Collect all lines containing the word "white" from the data.

RECORDS SUPPLIED Block Start

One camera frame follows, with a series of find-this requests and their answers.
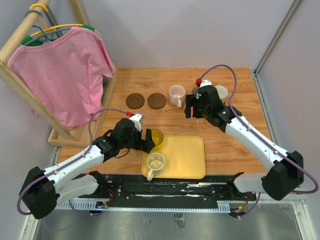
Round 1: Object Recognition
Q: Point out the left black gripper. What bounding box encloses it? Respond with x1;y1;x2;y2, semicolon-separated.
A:
120;126;155;153

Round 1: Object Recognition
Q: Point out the purple mug black rim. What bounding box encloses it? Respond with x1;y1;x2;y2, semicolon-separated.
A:
191;86;199;96

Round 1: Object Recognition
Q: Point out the yellow mug black rim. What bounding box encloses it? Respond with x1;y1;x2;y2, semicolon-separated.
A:
151;129;164;152

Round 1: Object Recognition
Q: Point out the pink white mug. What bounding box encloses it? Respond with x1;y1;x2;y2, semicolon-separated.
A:
169;85;186;98

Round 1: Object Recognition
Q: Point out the cream mug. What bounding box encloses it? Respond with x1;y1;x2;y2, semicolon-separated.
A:
146;152;166;182

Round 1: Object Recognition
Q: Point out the woven rattan coaster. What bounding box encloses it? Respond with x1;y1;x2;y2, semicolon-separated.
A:
167;96;185;109

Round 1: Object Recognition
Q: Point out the pale green mug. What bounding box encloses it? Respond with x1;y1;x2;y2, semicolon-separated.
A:
215;85;229;105

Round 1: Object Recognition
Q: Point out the dark brown coaster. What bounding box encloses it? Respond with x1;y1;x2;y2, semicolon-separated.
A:
125;93;145;110

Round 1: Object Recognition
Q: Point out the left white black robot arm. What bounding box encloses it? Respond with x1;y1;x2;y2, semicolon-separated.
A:
18;113;155;220

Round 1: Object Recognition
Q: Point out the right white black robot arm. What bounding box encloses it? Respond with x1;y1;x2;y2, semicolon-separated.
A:
184;85;304;201

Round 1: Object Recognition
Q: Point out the yellow plastic tray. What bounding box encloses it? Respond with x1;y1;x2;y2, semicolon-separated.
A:
155;135;206;180

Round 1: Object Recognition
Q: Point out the pink t-shirt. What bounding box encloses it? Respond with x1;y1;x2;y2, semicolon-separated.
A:
7;27;115;130

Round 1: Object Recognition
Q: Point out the grey clothes hanger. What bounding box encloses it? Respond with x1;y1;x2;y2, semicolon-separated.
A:
21;25;71;47

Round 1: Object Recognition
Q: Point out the yellow green clothes hanger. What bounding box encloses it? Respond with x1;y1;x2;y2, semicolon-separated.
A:
29;0;102;37

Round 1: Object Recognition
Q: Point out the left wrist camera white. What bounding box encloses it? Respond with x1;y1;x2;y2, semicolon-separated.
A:
129;113;145;132

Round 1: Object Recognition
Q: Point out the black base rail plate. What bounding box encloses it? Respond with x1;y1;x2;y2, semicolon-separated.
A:
87;174;256;209

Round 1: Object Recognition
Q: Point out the white slotted cable duct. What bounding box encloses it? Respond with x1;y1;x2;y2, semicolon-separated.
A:
56;201;231;213

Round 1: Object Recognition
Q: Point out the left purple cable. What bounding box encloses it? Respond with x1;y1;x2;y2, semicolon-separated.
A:
16;107;132;217

RECORDS SUPPLIED Block End

= WRITTEN ANSWER =
Q: Point out the pink white mug. What bounding box encloses it? Respond with x1;y1;x2;y2, semicolon-separated.
Q: Point out the left white black robot arm. What bounding box encloses it? Respond with x1;y1;x2;y2, semicolon-separated.
Q: Point out the right white black robot arm. What bounding box encloses it? Respond with x1;y1;x2;y2, semicolon-separated.
Q: Point out the left wrist camera white. What bounding box encloses it? Respond with x1;y1;x2;y2, semicolon-separated.
Q: Point out the white slotted cable duct. What bounding box encloses it? Respond with x1;y1;x2;y2, semicolon-separated.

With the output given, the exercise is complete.